Linear Regression Models and Least Squares

As introduced in Chapter 3, we have input vector $X^T=(X_1,X_2,\dots,X_p)$ , and want to predict a real-valued output $Y$ . The linear regression has the form as $f(X)=\beta_0+\sum_{j=1}^pX_j\beta_j.$ The linear model assumes that the regression function $E(Y|X)$ is linear, or that the linear model is reasonable approximation. Here the $\beta_j$ 's are unknown parameters or coefficients, and the variables $X_j$ can come from different sources:

quantitative inputs;
transformations of quantitative inputs, such as log, square-root, or square;
basis expansions, such as $X_2=X_1^2, X_3=X_1^3$ , leading to a polynomial representation;
numeric or dummy coding of the level of qualitative inputs.
interaction between variables, such as $X_3=X_1 \cdot X_2$ .

No mater the source of the $X_j$ , the model is linear in the parameters.

Typically we have a set of training data $(x_1, y_1), \dots, (x_N,y_N)$ from which to estimate the parameters $\beta$ . The most popular estimation method is least squares, in which we pick the coefficients $\beta=(\beta_0, \beta_1, \dots, \beta_p)^T$ to minimize the residual sum of squares $\begin{align} RSS(\beta) &= \sum_{i=1}^N(y_i-\hat{y}_i)^2 \\ &= \sum_{i=1}^N(y_i-f(x_i))^2 \\ &= \sum_{i=1}^N(y_i-\beta_0-\sum_{j=1}^p x_{ij}\beta_j)^2. \end{align}$ From a statistical point of view, this criterion is reasonable if the training observations $(x_i, y_i)$ represent independent random draws from their population.
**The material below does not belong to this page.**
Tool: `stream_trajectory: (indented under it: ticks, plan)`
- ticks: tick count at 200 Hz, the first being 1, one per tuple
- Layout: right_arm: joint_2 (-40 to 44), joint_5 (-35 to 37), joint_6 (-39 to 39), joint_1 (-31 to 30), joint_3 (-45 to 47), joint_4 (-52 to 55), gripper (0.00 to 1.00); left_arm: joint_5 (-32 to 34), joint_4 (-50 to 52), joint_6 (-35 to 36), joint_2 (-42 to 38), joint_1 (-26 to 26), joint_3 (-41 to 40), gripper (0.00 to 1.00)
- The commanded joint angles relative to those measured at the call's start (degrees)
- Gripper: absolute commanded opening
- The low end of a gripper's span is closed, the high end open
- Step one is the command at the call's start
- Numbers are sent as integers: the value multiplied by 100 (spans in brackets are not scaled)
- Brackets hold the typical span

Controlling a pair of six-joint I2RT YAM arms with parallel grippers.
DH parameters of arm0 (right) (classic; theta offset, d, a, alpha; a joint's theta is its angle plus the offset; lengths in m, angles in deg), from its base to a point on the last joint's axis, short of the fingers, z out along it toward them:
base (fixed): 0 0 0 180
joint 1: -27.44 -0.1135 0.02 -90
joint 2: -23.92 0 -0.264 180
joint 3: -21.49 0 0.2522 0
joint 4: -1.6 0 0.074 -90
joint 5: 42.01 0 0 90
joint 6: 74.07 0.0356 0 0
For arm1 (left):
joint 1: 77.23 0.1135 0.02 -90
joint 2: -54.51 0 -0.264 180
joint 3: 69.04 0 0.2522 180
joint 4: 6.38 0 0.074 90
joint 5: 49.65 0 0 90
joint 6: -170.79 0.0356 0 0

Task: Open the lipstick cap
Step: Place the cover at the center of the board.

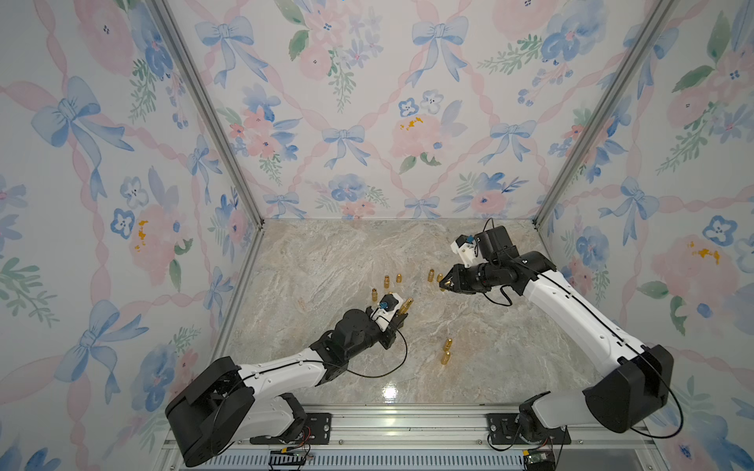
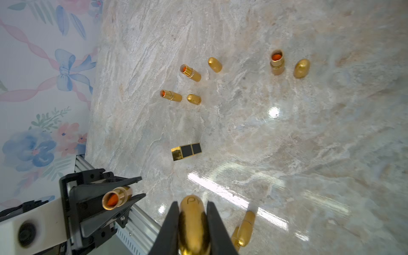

Even if $x_i$ 's were not drawn randomly, the criterion is still valid if the $y_i$ 's are conditionally independent given the input $x_i$ .

We can rewrite $RSS(\beta)$ as $RSS(\beta)=(\mathbf{y}-\mathbf{X}\beta)^T(\mathbf{y}-\mathbf{X}\beta).$ Differentiating with respect to $\beta$ we obtain $\frac{\partial{RSS}}{\partial{\beta}} = -2\mathbf{X}^T(\mathbf{y}-\mathbf{X}\beta)$ $\frac{\partial^2{RSS}}{\partial{\beta}\partial{\beta^T}} = 2\mathbf{X}^T\mathbf{X}.$ Assuming that $\mathbf{X}$ has full columns rank, and hence $\mathbf{X}^T\mathbf{X}$ is positive definite, we set the first derivative to zero $\mathbf{X}^T(\mathbf{y}-\mathbf{X}\beta) = 0$ to obtain the unique solution $\hat{\beta} = (\mathbf{X}^T \mathbf{X})^{-1} \mathbf{X}^T \mathbf{y}.$ The fitted values at training inputs are $\hat{\mathbf{y}} = \mathbf{X}\hat{\beta} = \mathbf{X}(\mathbf{X}^T\mathbf{X})^{-1} \mathbf{X}^T \mathbf{y}$ The matrix $\mathbf{H} = \mathbf{X}(\mathbf{X}^T\mathbf{X})^{-1}\mathbf{X}^T$ is called the "hat" matrix.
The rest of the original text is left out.